Ways Martin Luther King Jr Shaped My World

April 11, 2014 — 4 Comments

I grew up a middle class white boy who never himself suffered racial injustice.  I grew up in the context of desegregation efforts in the school system in Louisville, KY, but I did not know the real struggle in my own personal experience.

Memorial of Martin Luther King Jr.

Memorial of Martin Luther King Jr.

Today I visited the memorial of Dr. Martin Luther King Jr. in Washington, D.C. with my youngest son.  Seeing that memorial made me think of the ways my life and view of the world have been shaped by this man and the movement he represented.
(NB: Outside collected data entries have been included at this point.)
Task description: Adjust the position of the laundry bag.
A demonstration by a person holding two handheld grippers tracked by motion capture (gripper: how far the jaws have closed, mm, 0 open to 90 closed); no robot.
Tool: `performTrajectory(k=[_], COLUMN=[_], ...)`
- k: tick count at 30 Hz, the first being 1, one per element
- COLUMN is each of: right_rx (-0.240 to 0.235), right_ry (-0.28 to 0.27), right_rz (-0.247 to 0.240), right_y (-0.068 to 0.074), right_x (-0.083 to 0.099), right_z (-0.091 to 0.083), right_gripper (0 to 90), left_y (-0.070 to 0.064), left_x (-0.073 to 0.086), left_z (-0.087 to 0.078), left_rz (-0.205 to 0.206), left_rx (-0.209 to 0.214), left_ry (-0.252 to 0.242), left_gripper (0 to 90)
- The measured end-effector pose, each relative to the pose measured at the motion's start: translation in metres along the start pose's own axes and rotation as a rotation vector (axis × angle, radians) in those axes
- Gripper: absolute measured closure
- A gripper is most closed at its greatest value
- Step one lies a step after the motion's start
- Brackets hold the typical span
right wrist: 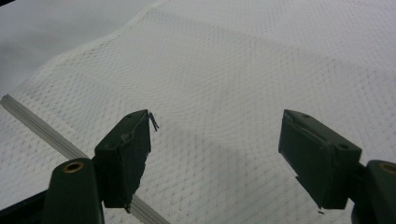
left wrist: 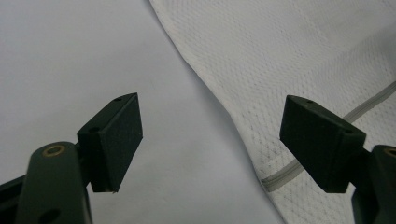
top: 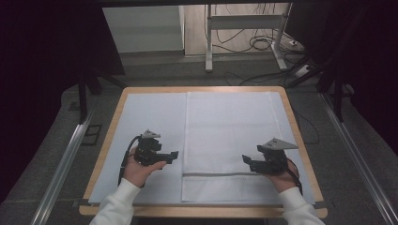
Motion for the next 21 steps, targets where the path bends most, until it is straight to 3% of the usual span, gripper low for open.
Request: performTrajectory(k=[9, 21], right_rx=[0.023, 0.03], right_ry=[0.001, -0.003], right_rz=[-0.006, 0.001], right_y=[-0.002, -0.005], right_x=[0.0, 0.0], right_z=[0.001, 0.0], right_gripper=[24.7, 24.7], left_y=[-0.01, -0.016], left_x=[0.003, 0.007], left_z=[0.008, 0.021], left_rz=[0.012, -0.003], left_rx=[0.008, 0.008], left_ry=[0.022, 0.044], left_gripper=[22.8, 23.2])
Point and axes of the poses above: each handheld gripper's, and its own axes: z roughly forward along the jaws, x roughly out of its underside, y roughly to its left, the point moved 6 cm from there along z, roughly forward along the jaws, and after that the axes turned 7 degrees about -y, right-handed, at the moved point
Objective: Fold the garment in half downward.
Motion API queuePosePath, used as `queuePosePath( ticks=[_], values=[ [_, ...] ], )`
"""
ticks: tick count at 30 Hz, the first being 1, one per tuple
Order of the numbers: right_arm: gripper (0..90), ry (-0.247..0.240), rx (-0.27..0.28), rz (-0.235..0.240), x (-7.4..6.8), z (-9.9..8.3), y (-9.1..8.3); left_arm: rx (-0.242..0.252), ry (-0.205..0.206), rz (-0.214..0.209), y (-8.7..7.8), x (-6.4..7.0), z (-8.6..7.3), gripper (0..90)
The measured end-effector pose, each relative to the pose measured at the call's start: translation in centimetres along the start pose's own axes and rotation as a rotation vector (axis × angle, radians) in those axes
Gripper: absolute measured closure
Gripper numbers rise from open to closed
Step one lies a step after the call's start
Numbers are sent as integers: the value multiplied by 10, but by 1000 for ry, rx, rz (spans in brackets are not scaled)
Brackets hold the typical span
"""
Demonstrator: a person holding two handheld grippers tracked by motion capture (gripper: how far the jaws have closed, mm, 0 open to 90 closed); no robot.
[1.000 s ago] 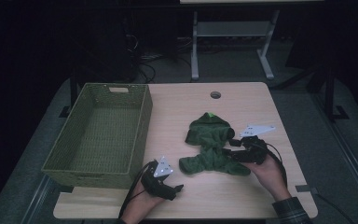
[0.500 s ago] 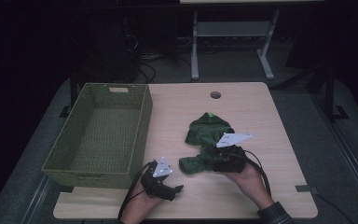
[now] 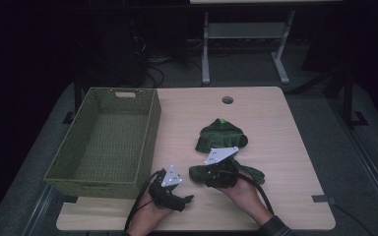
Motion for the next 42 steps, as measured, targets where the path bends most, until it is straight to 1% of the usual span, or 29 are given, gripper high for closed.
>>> queuePosePath(
  ticks=[4,5,6,7,8,9,10,11,13,15,18,21,22,26,27,28,30,31,32,33,34,35,37,39,42],
  values=[
    [730,-4,-25,7,-2,-2,10,-1,0,1,0,0,0,133],
    [731,-11,-30,7,-3,-3,14,0,-5,-2,0,0,0,133],
    [733,-29,-40,4,-3,-4,17,0,-6,-2,0,0,0,134],
    [735,-22,-45,6,-6,-5,19,0,-3,-1,0,0,0,134],
    [735,-30,-54,1,-7,-6,22,0,-2,0,0,0,0,134],
    [735,-63,-78,-37,-6,-8,27,-2,1,0,0,0,0,134],
    [735,-63,-78,-37,-6,-8,27,-2,1,0,0,0,0,134],
    [734,-64,-89,-48,-5,-10,29,-5,4,0,-1,-1,0,134],
    [729,-59,-101,-54,-4,-13,34,-4,4,-1,0,-1,0,135],
    [725,-77,-114,-73,-3,-16,37,-4,3,-1,0,0,0,134],
    [738,-71,-118,-77,-3,-18,41,-4,8,0,-1,-1,0,135],
    [813,-66,-100,-93,-3,-20,42,-5,3,-2,-1,0,0,135],
    [829,-57,-95,-93,-3,-20,42,-6,4,-2,-1,0,0,135],
    [863,-51,-95,-94,-3,-21,41,-6,5,-2,-1,-1,0,135],
    [865,-29,-86,-73,-2,-20,40,-6,7,-1,-1,-1,0,135],
    [865,-29,-86,-73,-2,-20,40,-6,10,0,-1,-1,0,135],
    [865,-29,-60,-55,-2,-18,36,-6,7,-1,-1,-1,0,135],
    [864,-17,-47,-42,-2,-16,34,-2,2,-2,0,-1,0,135],
    [864,-1,-25,-23,-1,-14,29,-5,6,-1,0,-1,0,135],
    [862,17,6,-11,0,-10,22,-4,6,-1,0,-1,0,136],
    [862,17,6,-11,0,-10,22,-2,3,-2,0,-1,0,136],
    [862,22,19,-3,1,-9,18,0,-4,-5,0,0,0,136],
    [860,38,50,9,3,-8,9,0,7,0,0,-1,0,136],
    [859,58,78,16,6,-7,0,0,1,-3,0,-1,0,136],
    [856,79,114,8,12,-8,-14,-1,2,-2,0,-1,0,137]
  ],
)
Point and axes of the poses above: each handheld gripper's, and its own axes: y roughly forward along the jaws, z roughly out of its top, x roughly to its right, the point moved 3 cm from there along y, roughly forward along the jaws, and after that the axes turned 5 degrees about -y, right-handed, at the moved point
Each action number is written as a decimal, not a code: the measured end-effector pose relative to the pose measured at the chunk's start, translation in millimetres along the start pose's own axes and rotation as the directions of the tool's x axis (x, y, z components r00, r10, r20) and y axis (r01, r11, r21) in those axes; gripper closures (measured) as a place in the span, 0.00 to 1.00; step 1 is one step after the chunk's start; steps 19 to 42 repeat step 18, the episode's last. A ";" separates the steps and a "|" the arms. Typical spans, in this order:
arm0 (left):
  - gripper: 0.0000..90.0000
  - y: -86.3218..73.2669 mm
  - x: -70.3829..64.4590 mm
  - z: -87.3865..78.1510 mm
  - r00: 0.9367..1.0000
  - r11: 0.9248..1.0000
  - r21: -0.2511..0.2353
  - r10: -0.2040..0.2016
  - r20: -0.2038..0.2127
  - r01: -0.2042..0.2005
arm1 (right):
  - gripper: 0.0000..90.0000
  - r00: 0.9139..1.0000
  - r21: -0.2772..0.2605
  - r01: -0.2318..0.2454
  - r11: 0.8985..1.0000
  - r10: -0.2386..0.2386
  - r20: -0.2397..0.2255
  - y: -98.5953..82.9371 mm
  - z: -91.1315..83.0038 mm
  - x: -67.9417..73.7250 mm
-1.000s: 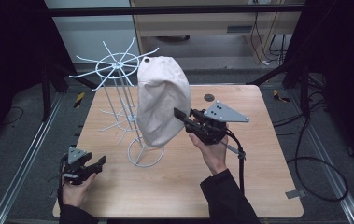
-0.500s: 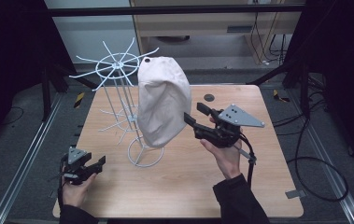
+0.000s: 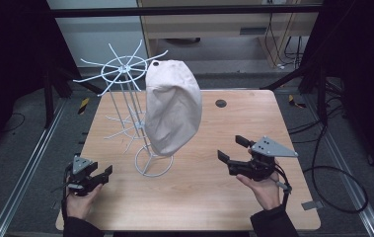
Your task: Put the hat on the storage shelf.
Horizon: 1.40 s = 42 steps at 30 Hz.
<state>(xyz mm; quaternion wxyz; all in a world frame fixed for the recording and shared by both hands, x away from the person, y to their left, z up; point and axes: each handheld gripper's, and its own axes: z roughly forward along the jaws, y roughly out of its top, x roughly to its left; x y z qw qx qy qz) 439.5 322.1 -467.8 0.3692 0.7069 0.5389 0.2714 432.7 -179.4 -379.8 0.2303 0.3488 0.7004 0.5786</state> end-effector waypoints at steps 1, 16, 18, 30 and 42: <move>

I grew up in the generation just following King’s life.  I was born in February 1968 and was only 6 weeks old when King was martyred on April 4th.  I never had the privilege of seeing him for myself or even joining my efforts in his movement.  And yet my world view would be shaped by his words.

My mother and my mother’s family always sympathized with the Civil Rights movement.  And it was my mother and father who refused to let me look through racial lenses on the world.

It was fourth grade and I was playing on the playground with Robin, one of my very best friends at Montrose Elementary School in Bexley, Ohio.  To my memory, Robin was the only African American girl in our grade, if not in the entire school.  She had played at my house and I had played at hers.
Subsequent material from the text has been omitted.